The applicability of the results of a study to other populations, settings, treatment regimens and outcomes assessed is known as external validity. Even well-designed and well-conducted trials may not supply the evidence needed if the results of a study are not applicable to the Medicare population. Evidence that provides accurate information about a population or setting not well represented in the Medicare program would be considered but would suffer from limited generalizability.

The extent to which the results of a trial are applicable to other circumstances is often a matter of judgment that depends on specific study characteristics, primarily the patient population studied (age, sex, severity of disease and presence of co-morbidities) and the care setting (primary to tertiary level of care, as well as the experience and specialization of the care provider). Additional relevant variables are treatment regimens (dosage, timing and route of administration), co-interventions or concomitant therapies, and type of outcome and length of follow-up.

The level of care and the experience of the providers in the study are other crucial elements in assessing a study’s external validity. Trial participants in an academic medical center may receive more or different attention than is typically available in non-tertiary settings. For example, an investigator’s lengthy and detailed explanations of the potential benefits of the intervention and/or the use of new equipment provided to the academic center by the study sponsor may raise doubts about the applicability of study findings to community practice.

Given the evidence available in the research literature, some degree of generalization about an intervention’s potential benefits and harms is invariably required in making coverage determinations for the Medicare population. Conditions that assist us in making reasonable generalizations are biologic plausibility, similarities between the populations studied and Medicare patients (age, sex, ethnicity and clinical presentation) and similarities of the intervention studied to those that would be routinely available in community practice.

A study’s selected outcomes are an important consideration in generalizing available clinical evidence to Medicare coverage determinations. One of the goals of our determination process is to assess health outcomes. These outcomes include resultant risks and benefits such as increased or decreased morbidity and mortality. In order to make this determination, it is often necessary to evaluate whether the strength of the evidence is adequate to draw conclusions about the direction and magnitude of each individual outcome relevant to the intervention under study. In addition, it is important that an intervention’s benefits are clinically significant and durable, rather than marginal or short-lived. Generally, an intervention is not reasonable and necessary if its risks outweigh its benefits.

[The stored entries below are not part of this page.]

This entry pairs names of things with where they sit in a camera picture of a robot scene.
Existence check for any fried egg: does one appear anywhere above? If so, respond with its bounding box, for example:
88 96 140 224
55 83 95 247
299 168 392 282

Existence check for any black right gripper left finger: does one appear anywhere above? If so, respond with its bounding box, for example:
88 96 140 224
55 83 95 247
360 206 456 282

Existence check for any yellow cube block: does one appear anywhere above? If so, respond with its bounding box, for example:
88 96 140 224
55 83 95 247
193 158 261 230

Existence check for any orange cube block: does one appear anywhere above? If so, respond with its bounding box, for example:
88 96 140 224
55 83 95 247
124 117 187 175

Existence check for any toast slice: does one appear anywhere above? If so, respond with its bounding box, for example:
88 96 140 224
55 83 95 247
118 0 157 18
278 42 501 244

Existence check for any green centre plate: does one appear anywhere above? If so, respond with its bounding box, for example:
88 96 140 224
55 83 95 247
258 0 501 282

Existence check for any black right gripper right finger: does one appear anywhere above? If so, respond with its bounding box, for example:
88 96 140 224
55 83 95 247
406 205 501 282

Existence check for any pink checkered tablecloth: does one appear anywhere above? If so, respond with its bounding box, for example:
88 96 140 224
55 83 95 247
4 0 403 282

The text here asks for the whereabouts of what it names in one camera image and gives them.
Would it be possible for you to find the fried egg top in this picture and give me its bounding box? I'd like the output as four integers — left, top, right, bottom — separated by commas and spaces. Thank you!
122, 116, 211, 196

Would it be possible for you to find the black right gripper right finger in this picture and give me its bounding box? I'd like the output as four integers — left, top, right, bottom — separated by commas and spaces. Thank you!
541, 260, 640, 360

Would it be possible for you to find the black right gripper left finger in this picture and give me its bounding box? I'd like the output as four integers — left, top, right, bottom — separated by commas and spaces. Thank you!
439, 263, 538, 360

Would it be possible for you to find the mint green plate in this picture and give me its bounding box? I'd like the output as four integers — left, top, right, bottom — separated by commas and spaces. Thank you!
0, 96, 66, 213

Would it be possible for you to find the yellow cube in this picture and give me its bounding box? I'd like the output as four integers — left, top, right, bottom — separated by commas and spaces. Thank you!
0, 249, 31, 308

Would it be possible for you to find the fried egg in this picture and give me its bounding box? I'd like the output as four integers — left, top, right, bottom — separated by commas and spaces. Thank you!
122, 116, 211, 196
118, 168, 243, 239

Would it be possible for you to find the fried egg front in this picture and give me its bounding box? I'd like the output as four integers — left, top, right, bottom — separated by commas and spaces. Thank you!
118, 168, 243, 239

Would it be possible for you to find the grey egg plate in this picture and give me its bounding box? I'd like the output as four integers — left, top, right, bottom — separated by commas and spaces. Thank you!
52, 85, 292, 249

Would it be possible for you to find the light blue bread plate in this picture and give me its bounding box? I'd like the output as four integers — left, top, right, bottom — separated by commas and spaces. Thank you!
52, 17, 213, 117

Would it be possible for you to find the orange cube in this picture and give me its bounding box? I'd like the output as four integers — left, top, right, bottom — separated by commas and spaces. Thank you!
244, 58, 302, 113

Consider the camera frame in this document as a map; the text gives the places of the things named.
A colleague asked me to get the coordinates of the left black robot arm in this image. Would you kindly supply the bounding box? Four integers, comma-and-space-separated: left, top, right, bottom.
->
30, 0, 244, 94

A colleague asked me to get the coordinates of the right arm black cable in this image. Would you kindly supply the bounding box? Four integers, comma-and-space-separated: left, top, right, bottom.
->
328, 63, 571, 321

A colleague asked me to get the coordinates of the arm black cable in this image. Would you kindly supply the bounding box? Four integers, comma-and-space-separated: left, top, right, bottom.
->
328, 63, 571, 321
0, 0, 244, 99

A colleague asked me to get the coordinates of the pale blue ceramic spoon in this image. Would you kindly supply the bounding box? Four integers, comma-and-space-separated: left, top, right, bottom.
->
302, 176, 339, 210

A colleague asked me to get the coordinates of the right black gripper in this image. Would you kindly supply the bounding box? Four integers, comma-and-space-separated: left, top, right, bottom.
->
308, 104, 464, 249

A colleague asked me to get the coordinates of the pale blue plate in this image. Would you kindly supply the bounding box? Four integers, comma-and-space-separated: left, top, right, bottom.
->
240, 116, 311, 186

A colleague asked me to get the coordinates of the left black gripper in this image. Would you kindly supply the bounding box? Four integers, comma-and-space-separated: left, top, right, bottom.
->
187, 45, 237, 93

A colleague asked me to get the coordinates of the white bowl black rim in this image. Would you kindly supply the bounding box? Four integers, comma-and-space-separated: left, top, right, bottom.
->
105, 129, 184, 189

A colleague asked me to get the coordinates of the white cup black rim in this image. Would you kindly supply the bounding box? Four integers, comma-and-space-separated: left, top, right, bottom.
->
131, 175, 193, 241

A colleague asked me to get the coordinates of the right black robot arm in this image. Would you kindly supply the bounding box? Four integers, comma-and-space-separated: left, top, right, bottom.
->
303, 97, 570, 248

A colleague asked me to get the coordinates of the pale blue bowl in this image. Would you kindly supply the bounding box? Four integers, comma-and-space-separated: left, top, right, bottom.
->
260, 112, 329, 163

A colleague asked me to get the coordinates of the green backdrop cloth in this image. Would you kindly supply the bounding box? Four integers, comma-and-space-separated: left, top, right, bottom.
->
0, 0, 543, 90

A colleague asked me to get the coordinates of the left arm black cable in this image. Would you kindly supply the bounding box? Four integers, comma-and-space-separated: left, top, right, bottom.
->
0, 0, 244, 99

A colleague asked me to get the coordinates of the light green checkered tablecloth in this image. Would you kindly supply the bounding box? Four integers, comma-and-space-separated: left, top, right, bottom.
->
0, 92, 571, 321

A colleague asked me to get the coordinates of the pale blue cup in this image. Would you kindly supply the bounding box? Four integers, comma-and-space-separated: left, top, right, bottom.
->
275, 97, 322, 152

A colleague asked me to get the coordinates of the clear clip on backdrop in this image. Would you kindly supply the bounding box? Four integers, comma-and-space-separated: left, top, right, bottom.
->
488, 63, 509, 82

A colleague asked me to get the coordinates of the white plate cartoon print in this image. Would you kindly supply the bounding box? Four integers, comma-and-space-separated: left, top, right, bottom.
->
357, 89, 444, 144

If key health outcomes have not been studied or the direction of clinical effect is inconclusive, we may also evaluate the strength and adequacy of indirect evidence linking intermediate or surrogate outcomes to our outcomes of interest.

Assessing the Relative Magnitude of Risks and Benefits

Generally, an intervention is not reasonable and necessary if its risks outweigh its benefits. Health outcomes are one of several considerations in determining whether an item or service is reasonable and necessary. CMS places greater emphasis on health outcomes actually experienced by patients, such as quality of life, functional status, duration of disability, morbidity and mortality, and less emphasis on outcomes that patients do not directly experience, such as intermediate outcomes, surrogate outcomes, and laboratory or radiographic responses. The direction, magnitude, and consistency of the risks and benefits across studies are also important considerations. Based on the analysis of the strength of the evidence, CMS assesses the relative magnitude of an intervention or technology’s benefits and risk of harm to Medicare beneficiaries.